0

When using a function in re.sub:

import re
def custom_replace(match):
    # how to get the match number here? i.e. 0, 1, 2
    return 'a'
print(re.sub(r'o', custom_replace, "oh hello wow"))

How to get the match number inside custom_replace?

i.e. 0, 1, 2 for the three "o" of the example input string.

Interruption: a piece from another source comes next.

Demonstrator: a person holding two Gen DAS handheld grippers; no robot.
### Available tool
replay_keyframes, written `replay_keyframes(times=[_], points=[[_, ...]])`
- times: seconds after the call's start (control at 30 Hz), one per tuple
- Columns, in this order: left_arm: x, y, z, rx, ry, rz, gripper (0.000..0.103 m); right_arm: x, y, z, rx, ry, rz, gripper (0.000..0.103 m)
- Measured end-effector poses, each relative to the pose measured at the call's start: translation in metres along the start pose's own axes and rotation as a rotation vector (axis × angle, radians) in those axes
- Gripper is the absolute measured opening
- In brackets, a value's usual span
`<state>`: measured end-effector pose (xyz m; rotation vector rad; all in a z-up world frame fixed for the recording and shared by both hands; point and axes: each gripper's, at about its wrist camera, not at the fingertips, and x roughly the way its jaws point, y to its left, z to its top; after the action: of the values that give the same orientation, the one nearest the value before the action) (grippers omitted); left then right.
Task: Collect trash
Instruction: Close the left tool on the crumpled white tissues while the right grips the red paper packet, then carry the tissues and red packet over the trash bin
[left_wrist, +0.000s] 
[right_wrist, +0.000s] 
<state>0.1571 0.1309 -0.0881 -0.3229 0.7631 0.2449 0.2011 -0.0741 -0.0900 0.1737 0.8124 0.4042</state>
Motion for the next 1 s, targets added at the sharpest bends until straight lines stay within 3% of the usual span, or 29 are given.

NB: I don't want to use a global variable for this, because multiple such operations might happen in different threads etc.

Basj
  • 41,386
  • 99
  • 383
  • 673

3 Answers3

2

Based on @Barmar's answer, I tried this:

import re

def custom_replace(match, matchcount):
    result = 'a' + str(matchcount.i)
    matchcount.i += 1
    return result

def any_request():
    matchcount = lambda: None  # an empty "object", see https://stackoverflow.com/questions/19476816/creating-an-empty-object-in-python/37540574#37540574
    matchcount.i = 0           # benefit : it's a local variable that we pass to custom_replace "as reference
    print(re.sub(r'o', lambda match: custom_replace(match, matchcount), "oh hello wow"))
    # a0h hella1 wa2w

any_request()

and it seems to work.

Reason: I was a bit reluctant to use a global variable for this, because I'm using this inside a web framework, in a route function (called any_request() here).
Let's say there are many requests in parallel (in threads), I don't want a global variable to be "mixed" between different calls (since the operations are probably not atomic?)

Basj
  • 41,386
  • 99
  • 383
  • 673
0

There doesn't seem to be a built-in way. You can use a global variable as a counter.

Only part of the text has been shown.